» Task: Retype, exactly as they appear below, the lines between the line holding "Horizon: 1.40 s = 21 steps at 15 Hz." and the line holding "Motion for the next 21", both ends included.

» Data in this exercise:
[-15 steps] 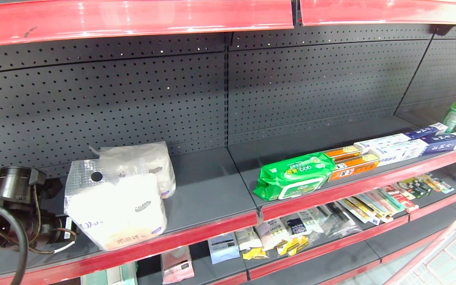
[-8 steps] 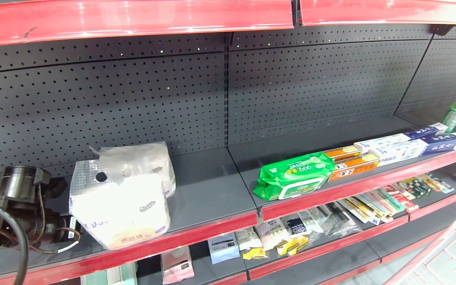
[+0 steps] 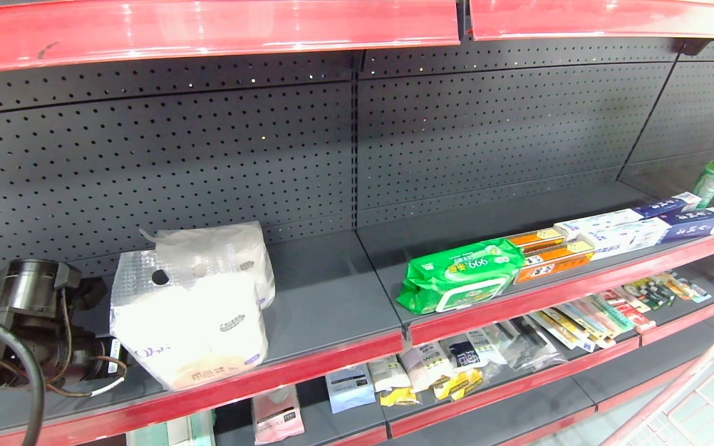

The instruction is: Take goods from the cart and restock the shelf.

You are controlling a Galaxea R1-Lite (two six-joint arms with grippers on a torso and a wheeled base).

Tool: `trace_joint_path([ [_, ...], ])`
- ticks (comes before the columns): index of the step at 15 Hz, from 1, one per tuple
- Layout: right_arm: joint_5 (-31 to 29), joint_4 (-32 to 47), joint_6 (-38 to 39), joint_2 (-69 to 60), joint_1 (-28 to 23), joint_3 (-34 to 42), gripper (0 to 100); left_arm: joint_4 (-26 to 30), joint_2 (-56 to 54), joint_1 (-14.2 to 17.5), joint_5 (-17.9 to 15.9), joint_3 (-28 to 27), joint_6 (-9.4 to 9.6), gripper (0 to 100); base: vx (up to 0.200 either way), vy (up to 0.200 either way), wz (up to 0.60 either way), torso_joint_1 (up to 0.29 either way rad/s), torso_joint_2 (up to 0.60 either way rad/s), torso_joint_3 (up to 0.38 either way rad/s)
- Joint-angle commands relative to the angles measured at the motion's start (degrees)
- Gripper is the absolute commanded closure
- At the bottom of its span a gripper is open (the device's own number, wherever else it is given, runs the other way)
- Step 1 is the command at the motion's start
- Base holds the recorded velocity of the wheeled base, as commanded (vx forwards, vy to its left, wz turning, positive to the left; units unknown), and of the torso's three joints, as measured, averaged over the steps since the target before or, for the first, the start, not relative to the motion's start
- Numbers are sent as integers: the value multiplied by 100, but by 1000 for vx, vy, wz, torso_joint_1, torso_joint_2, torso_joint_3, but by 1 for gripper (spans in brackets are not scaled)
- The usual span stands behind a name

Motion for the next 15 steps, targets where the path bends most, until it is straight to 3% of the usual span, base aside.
trace_joint_path([
  [1,0,-1,-2,7,1,1,0,-3,-7,-47,-1,1,2,0,0,0,0,0,0,0],
  [15,0,-1,-2,7,1,1,0,-12,-50,-117,8,10,-51,0,0,0,0,0,0,0],
])
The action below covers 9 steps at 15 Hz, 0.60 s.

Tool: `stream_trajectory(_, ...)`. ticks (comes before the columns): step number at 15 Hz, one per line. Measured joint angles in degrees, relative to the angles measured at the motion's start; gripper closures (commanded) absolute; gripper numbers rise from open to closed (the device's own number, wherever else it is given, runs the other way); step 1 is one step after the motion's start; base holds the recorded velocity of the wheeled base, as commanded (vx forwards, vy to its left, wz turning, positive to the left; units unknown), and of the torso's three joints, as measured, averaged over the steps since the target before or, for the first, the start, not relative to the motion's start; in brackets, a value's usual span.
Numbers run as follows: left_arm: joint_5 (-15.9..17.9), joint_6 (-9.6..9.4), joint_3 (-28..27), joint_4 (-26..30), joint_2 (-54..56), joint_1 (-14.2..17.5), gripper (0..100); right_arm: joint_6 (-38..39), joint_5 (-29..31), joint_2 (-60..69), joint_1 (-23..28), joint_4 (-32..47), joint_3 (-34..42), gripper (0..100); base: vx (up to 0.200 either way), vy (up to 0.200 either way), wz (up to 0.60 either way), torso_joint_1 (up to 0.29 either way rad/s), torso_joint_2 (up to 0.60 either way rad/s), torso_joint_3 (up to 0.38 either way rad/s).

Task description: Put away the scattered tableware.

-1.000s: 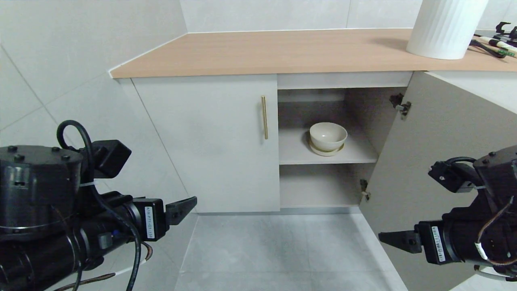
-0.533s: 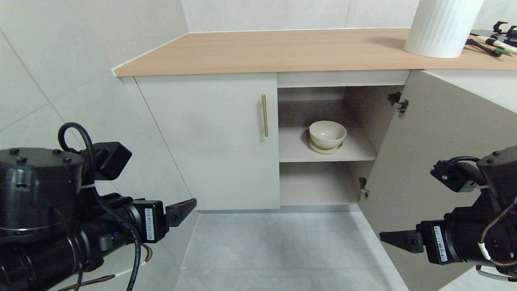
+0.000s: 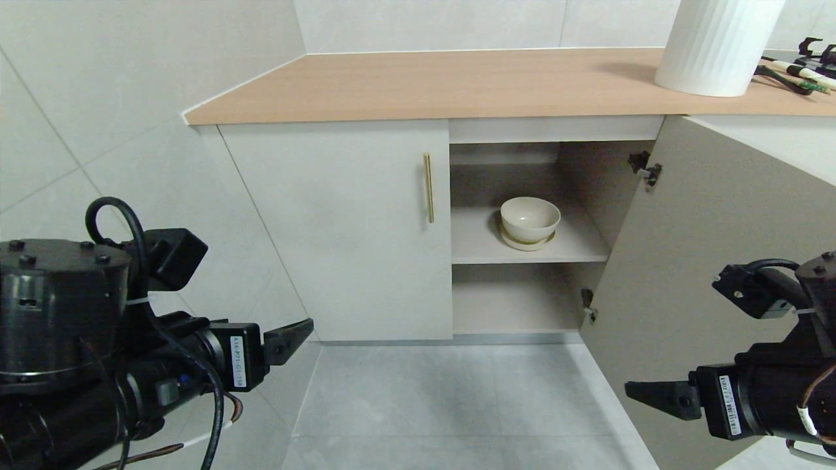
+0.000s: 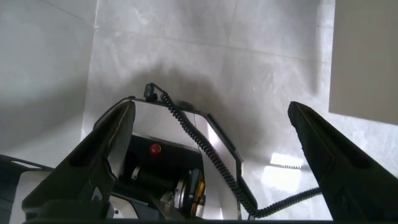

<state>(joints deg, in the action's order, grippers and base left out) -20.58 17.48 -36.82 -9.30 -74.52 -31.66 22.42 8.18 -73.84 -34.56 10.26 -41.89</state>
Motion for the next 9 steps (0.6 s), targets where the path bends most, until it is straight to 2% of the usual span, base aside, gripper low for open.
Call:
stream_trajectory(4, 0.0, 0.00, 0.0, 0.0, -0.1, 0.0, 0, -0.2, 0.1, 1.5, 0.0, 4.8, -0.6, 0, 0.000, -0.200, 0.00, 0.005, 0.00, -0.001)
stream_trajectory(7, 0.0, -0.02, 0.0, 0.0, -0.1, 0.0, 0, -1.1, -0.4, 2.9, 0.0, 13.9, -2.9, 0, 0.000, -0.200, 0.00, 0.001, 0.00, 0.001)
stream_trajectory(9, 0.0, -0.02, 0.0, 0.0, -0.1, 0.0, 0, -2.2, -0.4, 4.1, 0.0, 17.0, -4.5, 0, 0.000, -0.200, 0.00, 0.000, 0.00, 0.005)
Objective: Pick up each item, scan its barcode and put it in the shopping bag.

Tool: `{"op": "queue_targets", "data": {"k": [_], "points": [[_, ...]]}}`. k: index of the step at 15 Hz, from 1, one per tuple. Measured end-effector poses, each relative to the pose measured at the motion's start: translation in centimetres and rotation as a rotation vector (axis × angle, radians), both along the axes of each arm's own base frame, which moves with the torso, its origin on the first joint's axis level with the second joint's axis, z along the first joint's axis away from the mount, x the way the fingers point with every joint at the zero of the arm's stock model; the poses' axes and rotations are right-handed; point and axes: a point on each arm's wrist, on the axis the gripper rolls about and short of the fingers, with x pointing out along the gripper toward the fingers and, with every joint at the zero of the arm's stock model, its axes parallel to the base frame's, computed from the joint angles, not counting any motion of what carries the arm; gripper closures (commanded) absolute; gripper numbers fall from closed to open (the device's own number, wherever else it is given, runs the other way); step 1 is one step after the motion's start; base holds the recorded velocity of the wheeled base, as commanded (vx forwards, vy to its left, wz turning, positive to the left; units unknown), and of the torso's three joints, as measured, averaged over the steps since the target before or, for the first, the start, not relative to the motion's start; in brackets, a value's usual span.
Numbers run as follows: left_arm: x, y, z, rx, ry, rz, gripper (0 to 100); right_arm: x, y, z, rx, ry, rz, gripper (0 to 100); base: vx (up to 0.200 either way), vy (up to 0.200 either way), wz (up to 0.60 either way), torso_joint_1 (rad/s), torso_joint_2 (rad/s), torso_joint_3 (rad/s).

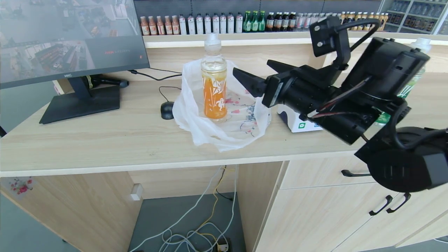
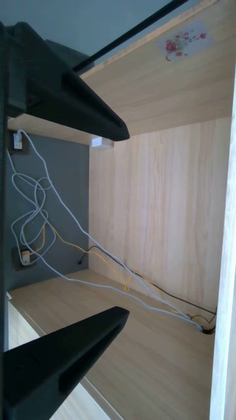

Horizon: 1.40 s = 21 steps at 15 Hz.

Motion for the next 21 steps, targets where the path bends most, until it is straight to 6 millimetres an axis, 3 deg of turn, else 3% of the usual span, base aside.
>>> {"op": "queue_targets", "data": {"k": [8, 12, 18, 21], "points": [[0.0, 0.0, 0.0, 0.002, 0.001, 0.0, 0, -5.4, -4.9, -5.5, 0.08, -0.018, -0.004, 0, 0.0, 0.0, 0.0, 0.0, 0.0, 0.0], [0.0, 0.0, 0.0, 0.0, 0.0, 0.0, 0, -7.9, -6.8, -8.7, 0.03, 0.054, -0.015, 0, 0.0, 0.0, 0.0, 0.0, 0.0, 0.0], [0.0, 0.0, 0.0, -0.004, 0.0, 0.0, 0, -9.1, -7.6, -8.7, -0.059, -0.025, 0.008, 0, 0.0, 0.0, 0.0, 0.0, 0.0, 0.0], [0.0, 0.0, 0.0, -0.008, 0.0, 0.001, 0, -9.5, -8.1, -9.4, -0.073, -0.012, -0.004, 0, 0.0, -0.2, 0.0, -0.004, 0.0, 0.001]]}}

» Output of the task:
Horizon: 1.40 s = 21 steps at 15 Hz.

Motion for the next 21 steps, targets where the path bends most, until it is straight to 6 millimetres an axis, 3 deg of turn, else 3% of the usual span, base aside.

What is written here forms the complete answer.